## Your assignment
From the listing below, extract every line in which the word "lens" appears.

## Available records
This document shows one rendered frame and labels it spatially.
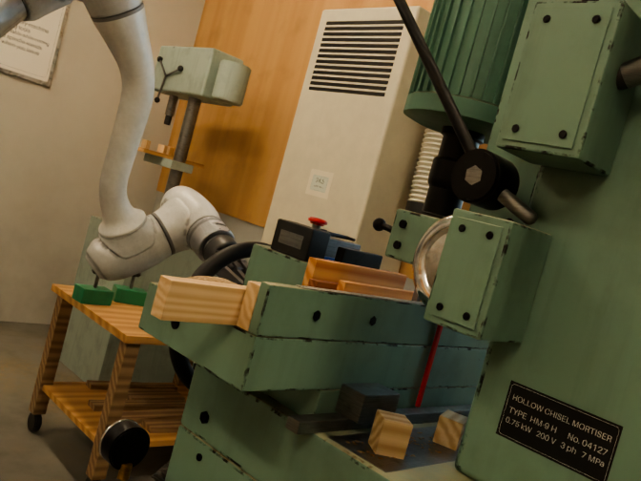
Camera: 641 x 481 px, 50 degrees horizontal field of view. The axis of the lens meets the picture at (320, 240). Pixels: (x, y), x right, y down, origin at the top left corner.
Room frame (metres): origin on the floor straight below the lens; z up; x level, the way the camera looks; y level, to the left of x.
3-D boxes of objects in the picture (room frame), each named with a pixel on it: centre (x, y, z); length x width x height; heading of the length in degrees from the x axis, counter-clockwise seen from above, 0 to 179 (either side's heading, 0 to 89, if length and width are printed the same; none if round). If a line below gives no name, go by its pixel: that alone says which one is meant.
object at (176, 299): (0.85, -0.06, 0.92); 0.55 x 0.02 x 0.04; 137
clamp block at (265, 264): (1.07, 0.00, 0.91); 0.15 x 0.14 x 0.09; 137
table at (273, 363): (1.01, -0.06, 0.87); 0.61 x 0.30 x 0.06; 137
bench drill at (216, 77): (3.21, 0.73, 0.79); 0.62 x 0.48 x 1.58; 45
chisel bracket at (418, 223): (0.94, -0.16, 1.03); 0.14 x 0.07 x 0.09; 47
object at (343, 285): (0.97, -0.12, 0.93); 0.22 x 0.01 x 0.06; 137
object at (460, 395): (0.99, -0.11, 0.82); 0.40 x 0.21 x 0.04; 137
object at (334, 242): (1.07, 0.01, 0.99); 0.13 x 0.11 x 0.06; 137
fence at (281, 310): (0.91, -0.16, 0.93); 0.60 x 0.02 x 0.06; 137
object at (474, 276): (0.71, -0.18, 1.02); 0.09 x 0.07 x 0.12; 137
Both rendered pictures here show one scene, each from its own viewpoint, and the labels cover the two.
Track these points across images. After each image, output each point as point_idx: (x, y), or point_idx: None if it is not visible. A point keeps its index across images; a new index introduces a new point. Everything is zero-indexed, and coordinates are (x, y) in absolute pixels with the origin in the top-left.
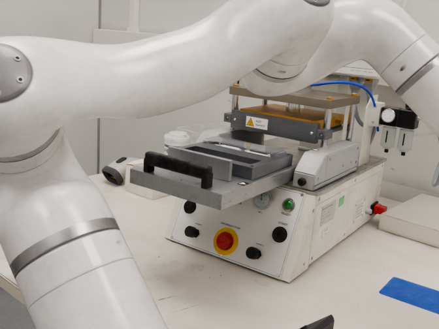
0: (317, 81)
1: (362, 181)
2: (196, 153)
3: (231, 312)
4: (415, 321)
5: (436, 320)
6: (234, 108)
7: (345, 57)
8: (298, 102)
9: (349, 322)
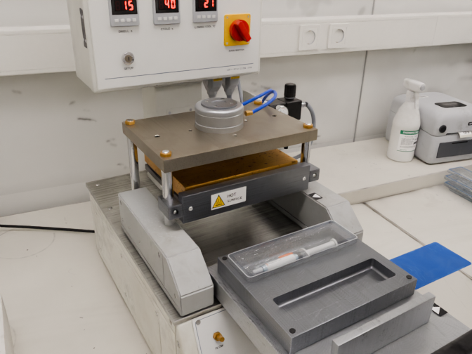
0: (173, 93)
1: None
2: (388, 319)
3: None
4: (455, 298)
5: (451, 284)
6: (173, 189)
7: None
8: (278, 146)
9: None

## Reply
Camera: 641 x 481 px, 50 degrees horizontal field of view. The axis of the lens meets the picture at (320, 240). Pixels: (x, y), x right, y down, origin at the top left corner.
Room frame (metres): origin on the floor straight below the lens; z up; x level, the way the camera looks; y level, to the left of x.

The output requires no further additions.